Geek woman news story of possible interest...
Colin McGregor
colinmc151-bJEeYj9oJeDQT0dZR+AlfA at public.gmane.org
Tue Sep 25 23:20:51 UTC 2007
--- Evan Leibovitch <evan-ieNeDk6JonTYtjvyW6yDsg at public.gmane.org> wrote:
> Gary Layng wrote:
>
> What a load of nonsense fearmongering.
>
> > As has been proven repeatedly, aircraft are
> terribly vulnerable to attack,
> > which results in much higher casualties than any
> other form of transportation.
> You've got to be joking. The death rate
> per-person-travelling is much
> higher on the road than it is in the air. Sources
> listed below.
Well, there is the whole lies, damn lies and
statistics thing. On a per-passenger mile basis travel
by air is far safer than any other form of mass
transit. On a per passenger hour basis the numbers do
change significantly...
> Please indicate where you find stats showing "higher
> casualties than any
> other form of transportation" -- everything I've
> seen indicates otherwise.
>
> The ensuing "argument" offers both poor facts and
> poor arguing techniques:
>
> > They come with their own "bomb load" (jet fuel)
> and can be steered into places that vehicles, ships
> and trains cannot go.
> Any mode has its places it can go that others
> cannot. Arguably the most
> flexible in this regard is the bicycle. Given how
> compact explosives are
> these days, you can deliver a fairly large payload
> on a Segway too. What
> the heck, you can deliver plenty just strapped to
> your body into lots of
> places a 747 can't fit.
>
> Also: current formulas of jet fuel are designed as
> to be highly
> resistant to explosion.
>
> > Take one down, you take down anywhere up to 500
> people, plus the people on the ground.
> Fact: the largest aircraft in Air Canada's fleet has
> a capacity of 349.
> The vast majority of aircraft are far smaller, and
> the large capacity
> ones attract higher security.
Well, there is the Boeing 747-300SR which can be
configured to carry over 600 people for short haul
flights. The biggest operator of the 747-300SR is
Japan Airlines and they have all of 12 of the aircraft
(keeping in mind that with some of the crowded
airports in Japan a short haul HIGH capacity aircraft
makes some economic sense, but the Japanese domestic
air travel market is NOT typical :-) ).
> > You don't even need to physically step on board,
> like with Pan Am or Air
> > India, or be physically on board when the bomb
> goes off, as happened to a
> > Pacific air carrier when it was bombed by an
> Islamic terrorist - he placed
> > the bomb and walked off the aircraft. (Last I
> heard, he was still behind
> > bars in the Phillipines.)
> >
> Funny how the airline you'd figure to be the one
> most attacked --
> Israel's El Al -- is also the most secure (no
> successful hits or
> hijackings yet). Its planes are equipped with
> anti-missile defence.
> Security of this kind is possible on all airlines if
> the will exists,
> just like high standards of maintenance.

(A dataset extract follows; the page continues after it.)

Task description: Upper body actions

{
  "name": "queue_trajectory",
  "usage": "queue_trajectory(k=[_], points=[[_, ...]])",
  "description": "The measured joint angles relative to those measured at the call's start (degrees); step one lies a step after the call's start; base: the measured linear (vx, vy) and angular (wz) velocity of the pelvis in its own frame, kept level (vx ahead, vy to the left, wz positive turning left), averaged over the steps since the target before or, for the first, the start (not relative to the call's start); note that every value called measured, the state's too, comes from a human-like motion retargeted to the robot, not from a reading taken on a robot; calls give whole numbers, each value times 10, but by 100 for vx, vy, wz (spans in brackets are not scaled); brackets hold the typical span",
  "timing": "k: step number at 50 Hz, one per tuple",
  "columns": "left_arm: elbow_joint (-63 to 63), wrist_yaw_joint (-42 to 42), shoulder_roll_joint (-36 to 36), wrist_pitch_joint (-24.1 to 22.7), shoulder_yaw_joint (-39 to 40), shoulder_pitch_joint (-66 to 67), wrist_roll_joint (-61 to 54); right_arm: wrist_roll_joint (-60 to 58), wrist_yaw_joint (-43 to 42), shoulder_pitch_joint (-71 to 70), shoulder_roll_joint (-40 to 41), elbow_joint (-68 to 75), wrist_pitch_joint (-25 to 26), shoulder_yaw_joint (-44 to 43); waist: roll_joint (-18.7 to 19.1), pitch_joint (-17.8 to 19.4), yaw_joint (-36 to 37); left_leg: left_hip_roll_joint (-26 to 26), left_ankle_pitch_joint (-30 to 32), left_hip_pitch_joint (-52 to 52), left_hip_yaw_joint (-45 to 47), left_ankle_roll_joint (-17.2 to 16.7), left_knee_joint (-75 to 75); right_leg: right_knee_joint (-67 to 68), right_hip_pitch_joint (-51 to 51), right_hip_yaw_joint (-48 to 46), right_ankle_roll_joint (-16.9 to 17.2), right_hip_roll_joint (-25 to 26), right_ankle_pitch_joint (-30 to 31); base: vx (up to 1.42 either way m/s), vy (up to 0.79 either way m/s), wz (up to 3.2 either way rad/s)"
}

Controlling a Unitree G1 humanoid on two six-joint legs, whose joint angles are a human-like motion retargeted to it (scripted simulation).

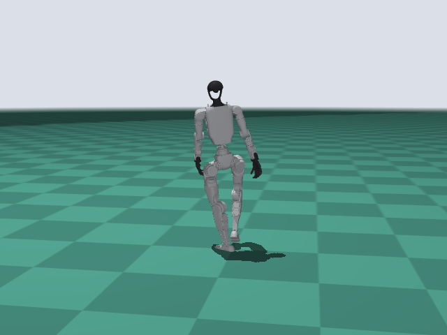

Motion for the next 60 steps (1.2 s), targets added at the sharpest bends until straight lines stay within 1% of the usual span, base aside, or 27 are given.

Not true. July 23, 1968 El Al had its first (and to
date ONLY) successful hijacking (of a flight from
Rome, Italy, to Lod, Israel, the flight ended up in
Algiers). Since then El Al has poured a massive amount
of money in to making sure what happened in 1968
doesn't happen again... There in is part of the issue,
how much money is safety worth, El Al's answer has
been "a lot", other airlines the answer being "not
quite as much"...
> > Suspicious of liquids on board? Blame that
> British terrorist who tried to
> > detonate his shoes. Ludicrous sounding, but cabin
> fires can spread rather
> > quickly and are notoriously difficult to
> extinguish. See the Swissair
> > disaster, or a similar one involving an Air Canada
> DC-9.
> >
> More fearmongering. It's quite telling that you have
> to go back so far
> in time for an example that Air Canada was still
> flying DC-9s (it was
> 1983, for anyone actually tracking facts). The
> Swissair flight was a
> DC-10, an aircraft no longer made and used by only a
> handful of major
> airlines. New aircraft are far more fire-resistant
> than ever.
>
> In any case, the debating tactic of connecting shoe
> bomb to cabin fires
> is not very useful here.
>
> > Bomb a train, you tie up the line for a few hours
> and kill some of the people
> > in the compartment, which may be as few as 10
> people.
> So when talking about aircraft you say "as much as"
> and about other
> modes, "as few as"... what kind of crap is that?
> Airplanes can go
> airborne with "as few as 10 people" and _current_
> trains can easily
> carry more than 500. Derail a high-speed train and
> you _do_ get deaths.
>
> > Bomb a train station or airport terminal, and
> you'll get a handful of souls if that.
> Spoken by someone who's never had to endure a
> passenger terminal at its
> peak. Consider that all of those air passengers had
> to stand in line to
> check in. Visit Terminal 1 at about 7pm most nights
> (most European
> flights leave early evening) and talk about a
> 'handful of souls'... what
> rubbish.
>
> > Detonate a truck bomb (say, the size of the one
> Timothy McVeigh used) in the middle of a
> > span of the Boor Viaduct and you'd disrupt life in
> Toronto for days, weeks,
> > maybe months
> So the Bloor Viadict is a poor target. There are
> others. It should be
> noted that McVeigh did his damage using a truck as a
> delivery vehicle
> and the target was a regular office building.
>
> > Hijack a typical ship, even an oil tanker, and
> congratulations you have a large, slowly-moving,
> use-once-and-discard battering ram - we don't send
> many ships with Mount
> > Blanc's cargo of munitions from Point A to Point B
> much anymore, as World War
> > I ended some time ago.
> >
> Many of the newest superships are equipped with more
> than 3,500 berths
> (talk about sitting ducks!), not to mention lots of
> people who slept
> through the lifeboat drill.
>
> Even better targets (should one be looking) are
> overcrowded ferries,
> which sail with hundreds of people and often
> miserable safety
> facilities. A fatal accident on one of those
> happened as recently as a
> month ago in Egypt, and another in Sierra Leone
> killed about 150.
Well, New York City operates a number of ferries
between the city and Staten Island. The largest two
ferries are rated for up to 6,000 passengers (mind
you, how often those two ferries travel at (or near)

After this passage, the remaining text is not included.